TORONTO – The Azzurri needed a lift. Ironically, they turned to their most diminutive star.
After three years of waiting and wondering if the book on his international career had been closed, Sebastian Giovinco finally has his answer.
The four-time World Cup champions will host Ukraine in Genoa for a friendly match on Wednesday, October 10 before traveling to Poland for a UEFA Nations League match in Chorzów on Sunday, October 14 with Giovinco in search of his 24th and 25th senior caps.
The elation was impossible to contain for the 31-year-old.
“I’m very happy to be back with the national team, very happy,” smiled Giovinco. “I was surprised, to be honest, but I’ve done a good job here in Toronto and it’s always a pleasure to get called in. I can’t wait to get there.”
Giovinco last appeared for his country on October 13, 2015, coming off the bench to provide the game-tying assist against Norway. A day later, he would return to BMO Field to score one the most memorable goals in Toronto FC history, sending the Reds to the MLS Cup playoffs for the first time in club history.
Yet despite his successes on both the international and domestic stage, Giovinco remained the odd man out, puzzling many Italian fans.
“I thought he should’ve been considered for Italy in the past when he may have been snubbed, but for them to welcome him back into the national team is well deserved. The season he’s had, 17 goals and 19 assists in all competitions, is deserving of it.” Toronto FC President Bill Manning declared. “I’m really proud that the national team has invited him back in and is giving him credit for what he’s done here at TFC.”
“I wouldn’t be surprised if he thought his days with the national team were over,” Manning continued. “I’m sure he’s extremely happy. It helps validate his decision to come here because his own country is recognizing what he’s done. He’s still playing at an extremely high level. They’re calling him in to help.”
The man affectionately known as “The Atomic Ant” is no stranger to the big stage, making a name for himself with Italy’s most successful club, Juventus, and boasting 150 appearances in Serie A on his impressive résumé. Giovinco also represented Italy at UEFA Euro 2012 and the 2013 Confederations Cup.
His decision to play in Major League Soccer, however, was a point of detraction for some, including previous Italian managers Antonio Conte and Gian Piero Ventura.
“There are coaches in the world who follow our league and are progressive; they understand the quality of our league. Then there are people who are stuck in the world of old, thinking of what MLS was 15, 20 years ago,” Toronto FC Sr. Vice-President, Soccer Operations & General Manager Tim Bezbatchenko explained. “[Italy manager Roberto] Mancini clearly has seen what the top players in our league can do on the international stage. You can look at the performances at the World Cup this summer and past World Cups, the production in Major League Soccer translates to any pitch in the world in any competition.”

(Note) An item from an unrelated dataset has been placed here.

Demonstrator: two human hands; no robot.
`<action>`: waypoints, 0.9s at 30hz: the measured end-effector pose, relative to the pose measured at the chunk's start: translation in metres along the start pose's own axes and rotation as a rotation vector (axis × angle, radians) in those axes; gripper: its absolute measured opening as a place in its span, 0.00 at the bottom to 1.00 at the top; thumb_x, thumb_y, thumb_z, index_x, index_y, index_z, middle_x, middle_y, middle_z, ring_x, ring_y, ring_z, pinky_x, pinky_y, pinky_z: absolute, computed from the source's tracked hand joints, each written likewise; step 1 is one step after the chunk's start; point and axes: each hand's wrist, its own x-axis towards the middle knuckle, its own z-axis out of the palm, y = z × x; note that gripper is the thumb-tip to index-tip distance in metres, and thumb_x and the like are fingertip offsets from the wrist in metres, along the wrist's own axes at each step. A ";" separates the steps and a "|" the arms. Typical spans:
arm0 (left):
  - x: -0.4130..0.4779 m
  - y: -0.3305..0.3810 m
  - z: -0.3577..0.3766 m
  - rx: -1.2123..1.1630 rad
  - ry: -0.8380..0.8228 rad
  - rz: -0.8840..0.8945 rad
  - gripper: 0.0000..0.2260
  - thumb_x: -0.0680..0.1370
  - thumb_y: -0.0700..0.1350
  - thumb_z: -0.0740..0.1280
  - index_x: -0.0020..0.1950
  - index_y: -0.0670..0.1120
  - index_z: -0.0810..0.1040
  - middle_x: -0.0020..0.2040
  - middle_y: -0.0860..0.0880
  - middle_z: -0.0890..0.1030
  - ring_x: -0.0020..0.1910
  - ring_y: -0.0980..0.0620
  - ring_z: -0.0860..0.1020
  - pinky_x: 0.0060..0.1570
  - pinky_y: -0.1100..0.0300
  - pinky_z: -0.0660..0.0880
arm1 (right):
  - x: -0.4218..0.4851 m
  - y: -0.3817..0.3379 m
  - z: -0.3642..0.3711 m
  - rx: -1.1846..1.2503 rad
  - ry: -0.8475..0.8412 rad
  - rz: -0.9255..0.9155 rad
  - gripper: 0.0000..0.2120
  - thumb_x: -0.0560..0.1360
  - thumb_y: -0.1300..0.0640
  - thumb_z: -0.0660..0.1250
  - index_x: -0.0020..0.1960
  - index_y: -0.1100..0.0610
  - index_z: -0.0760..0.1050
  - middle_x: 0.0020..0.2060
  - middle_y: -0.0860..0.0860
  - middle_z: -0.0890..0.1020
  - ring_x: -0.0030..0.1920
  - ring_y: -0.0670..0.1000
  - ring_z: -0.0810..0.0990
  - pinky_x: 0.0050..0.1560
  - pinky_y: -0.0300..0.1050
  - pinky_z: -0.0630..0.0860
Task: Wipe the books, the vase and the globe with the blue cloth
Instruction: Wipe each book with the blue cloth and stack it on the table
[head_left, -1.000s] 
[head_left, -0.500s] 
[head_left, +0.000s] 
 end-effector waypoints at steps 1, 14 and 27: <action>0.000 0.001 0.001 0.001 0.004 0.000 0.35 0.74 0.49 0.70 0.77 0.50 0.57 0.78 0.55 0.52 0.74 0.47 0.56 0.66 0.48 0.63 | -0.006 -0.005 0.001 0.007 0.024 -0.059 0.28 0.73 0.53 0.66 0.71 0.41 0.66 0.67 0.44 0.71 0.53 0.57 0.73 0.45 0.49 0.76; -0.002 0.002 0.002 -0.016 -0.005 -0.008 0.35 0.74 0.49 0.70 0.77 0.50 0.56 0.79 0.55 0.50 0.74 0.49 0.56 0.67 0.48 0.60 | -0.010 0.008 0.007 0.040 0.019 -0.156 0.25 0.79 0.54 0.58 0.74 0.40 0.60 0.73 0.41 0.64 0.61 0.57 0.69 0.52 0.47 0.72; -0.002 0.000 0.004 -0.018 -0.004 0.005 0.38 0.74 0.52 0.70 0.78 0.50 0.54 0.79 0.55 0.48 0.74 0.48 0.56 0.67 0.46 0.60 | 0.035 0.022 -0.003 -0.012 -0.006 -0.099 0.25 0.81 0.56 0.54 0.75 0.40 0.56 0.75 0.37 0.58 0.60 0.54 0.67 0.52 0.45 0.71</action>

With Mancini at the helm, Giovinco has a new lease on life in the famous blue of his beloved Azzurri and is determined to make the most of it.
Toronto FC head coach Greg Vanney sees no reason why he won’t do just that.
“He’s clearly been called in because he has a skillset that they feel is important in the way they want to play, something a little bit different than the players in the pool, or they feel he’s just flat out better,” Vanney told TorontoFC.ca. “This is a great opportunity for him to prove that he can still do it at any level and be an important piece.”
“When he was last called up [in 2015] and played those two games, I thought he played very well. He was impactful, helped create goals; he was important in earning results. I was surprised that he didn’t get looked at beyond that, so it’s another opportunity for him to show how his skillset and capabilities will fit into Mancini’s vision for his team.”
Much like Giovinco, Vanney understands the weight of an international call-up and the importance it holds for every player, himself earning 37 caps for the United States national team.
“There’s a lot of pride that comes with putting on that jersey because you’re representing much bigger than yourself,” Vanney stated. “Ever since you first kick a ball and understand what it means to play, you want to represent your country at the highest level.”
And if he proves a few doubters wrong along the way? Consider that a bonus.
“I hope he goes in there and proves mostly for himself, but also for our club and our league, that you can come still to MLS and be a viable player at the international level,” added Vanney. “A lot of players have proven that, there’s no reason why he won’t.”